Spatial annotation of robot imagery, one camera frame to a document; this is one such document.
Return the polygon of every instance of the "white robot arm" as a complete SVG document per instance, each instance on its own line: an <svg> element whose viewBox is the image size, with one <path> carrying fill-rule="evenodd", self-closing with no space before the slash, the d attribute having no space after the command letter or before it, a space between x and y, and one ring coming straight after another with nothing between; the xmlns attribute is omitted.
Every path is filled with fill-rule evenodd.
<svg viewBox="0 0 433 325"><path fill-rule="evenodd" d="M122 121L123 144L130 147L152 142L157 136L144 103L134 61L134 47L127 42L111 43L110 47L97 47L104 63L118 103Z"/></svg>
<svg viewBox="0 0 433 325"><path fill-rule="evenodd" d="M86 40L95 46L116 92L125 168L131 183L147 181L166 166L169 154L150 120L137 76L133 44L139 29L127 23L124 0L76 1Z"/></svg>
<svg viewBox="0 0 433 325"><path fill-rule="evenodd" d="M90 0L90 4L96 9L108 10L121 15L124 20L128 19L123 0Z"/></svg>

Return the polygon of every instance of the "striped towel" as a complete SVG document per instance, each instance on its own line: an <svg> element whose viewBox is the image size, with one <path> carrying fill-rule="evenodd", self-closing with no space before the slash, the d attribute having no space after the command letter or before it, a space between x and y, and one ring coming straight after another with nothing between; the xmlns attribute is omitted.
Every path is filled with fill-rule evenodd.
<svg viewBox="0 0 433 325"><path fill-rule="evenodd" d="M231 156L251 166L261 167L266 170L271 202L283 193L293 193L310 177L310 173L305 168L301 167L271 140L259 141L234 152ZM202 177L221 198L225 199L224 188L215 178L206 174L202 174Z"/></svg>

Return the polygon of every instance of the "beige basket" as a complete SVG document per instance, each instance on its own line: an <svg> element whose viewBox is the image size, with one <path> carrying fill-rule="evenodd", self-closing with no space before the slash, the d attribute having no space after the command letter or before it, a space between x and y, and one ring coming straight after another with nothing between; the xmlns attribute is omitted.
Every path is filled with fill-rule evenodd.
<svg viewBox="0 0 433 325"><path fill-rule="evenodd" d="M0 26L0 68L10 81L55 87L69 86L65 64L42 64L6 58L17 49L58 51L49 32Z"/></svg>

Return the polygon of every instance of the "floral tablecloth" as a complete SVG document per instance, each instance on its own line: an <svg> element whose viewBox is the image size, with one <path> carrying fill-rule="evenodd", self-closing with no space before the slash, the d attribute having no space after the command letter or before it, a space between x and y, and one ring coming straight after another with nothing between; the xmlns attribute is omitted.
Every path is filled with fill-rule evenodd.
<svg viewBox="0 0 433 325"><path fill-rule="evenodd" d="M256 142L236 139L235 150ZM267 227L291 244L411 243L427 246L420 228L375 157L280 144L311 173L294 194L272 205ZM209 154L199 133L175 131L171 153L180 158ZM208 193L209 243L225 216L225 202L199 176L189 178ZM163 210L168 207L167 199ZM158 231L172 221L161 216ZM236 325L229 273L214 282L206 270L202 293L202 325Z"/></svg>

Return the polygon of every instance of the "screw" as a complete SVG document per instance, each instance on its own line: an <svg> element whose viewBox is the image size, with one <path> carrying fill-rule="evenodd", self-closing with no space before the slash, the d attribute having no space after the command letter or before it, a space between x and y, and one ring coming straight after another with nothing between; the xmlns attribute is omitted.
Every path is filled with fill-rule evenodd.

◆ PROBLEM TO SOLVE
Copy out each line of the data exactly.

◆ SOLUTION
Spatial annotation of robot imagery, one camera frame to a document; this is one such document.
Return the polygon of every instance of the "white robot arm" as a complete SVG document per instance, each instance on its own line: an <svg> element whose viewBox is the image size, with one <path> carrying fill-rule="evenodd", self-closing with no space before the slash, the d attribute having no space after the command letter or before it, a space between x and y, and one ring coming straight after another with nothing between; the xmlns attribute is omitted.
Every path is filled with fill-rule evenodd.
<svg viewBox="0 0 433 325"><path fill-rule="evenodd" d="M122 121L123 144L130 147L152 142L157 136L144 103L134 61L134 47L127 42L111 43L110 47L97 47L104 63L118 103Z"/></svg>
<svg viewBox="0 0 433 325"><path fill-rule="evenodd" d="M86 40L95 46L116 92L125 168L131 183L147 181L166 166L169 154L150 120L137 76L133 44L139 29L127 23L124 0L76 1Z"/></svg>
<svg viewBox="0 0 433 325"><path fill-rule="evenodd" d="M90 0L90 4L96 9L108 10L121 15L124 20L128 19L123 0Z"/></svg>

Return the polygon of every instance of the "striped towel" as a complete SVG document per instance, each instance on its own line: an <svg> element whose viewBox is the image size, with one <path> carrying fill-rule="evenodd", self-closing with no space before the slash, the d attribute having no space after the command letter or before it, a space between x and y, and one ring coming straight after another with nothing between; the xmlns attribute is omitted.
Every path is filled with fill-rule evenodd.
<svg viewBox="0 0 433 325"><path fill-rule="evenodd" d="M231 156L251 166L261 167L266 170L271 202L283 193L293 193L310 177L310 173L305 168L301 167L271 140L259 141L234 152ZM202 177L221 198L225 199L224 188L215 178L206 174L202 174Z"/></svg>

Return the polygon of every instance of the "beige basket" as a complete SVG document per instance, each instance on its own line: an <svg> element whose viewBox is the image size, with one <path> carrying fill-rule="evenodd", self-closing with no space before the slash, the d attribute having no space after the command letter or before it, a space between x and y, and one ring coming straight after another with nothing between; the xmlns attribute is omitted.
Every path is filled with fill-rule evenodd.
<svg viewBox="0 0 433 325"><path fill-rule="evenodd" d="M0 26L0 68L10 81L55 87L69 86L65 64L42 64L6 58L17 49L58 51L49 32Z"/></svg>

Return the polygon of every instance of the "floral tablecloth" as a complete SVG document per instance, each instance on its own line: an <svg> element whose viewBox is the image size, with one <path> carrying fill-rule="evenodd", self-closing with no space before the slash, the d attribute having no space after the command letter or before it, a space between x and y, and one ring coming straight after another with nothing between; the xmlns attribute is omitted.
Every path is filled with fill-rule evenodd.
<svg viewBox="0 0 433 325"><path fill-rule="evenodd" d="M256 142L236 139L235 150ZM267 227L291 244L411 243L427 246L420 228L375 157L280 144L311 173L294 194L272 205ZM209 154L199 133L175 131L171 153L180 158ZM208 193L209 243L225 216L225 202L199 176L189 178ZM163 210L168 207L167 199ZM158 231L172 221L161 216ZM236 325L229 273L214 282L206 270L202 293L202 325Z"/></svg>

Return the polygon of every instance of the "screw" as a complete SVG document per instance, each instance on its own line: an <svg> element whose viewBox is the image size, with one <path> carrying fill-rule="evenodd", self-closing with no space before the slash, the d attribute having no space after the command letter or before it, a space between x and y, and one ring coming straight after another with nothing between; the xmlns attribute is omitted.
Every path is filled with fill-rule evenodd.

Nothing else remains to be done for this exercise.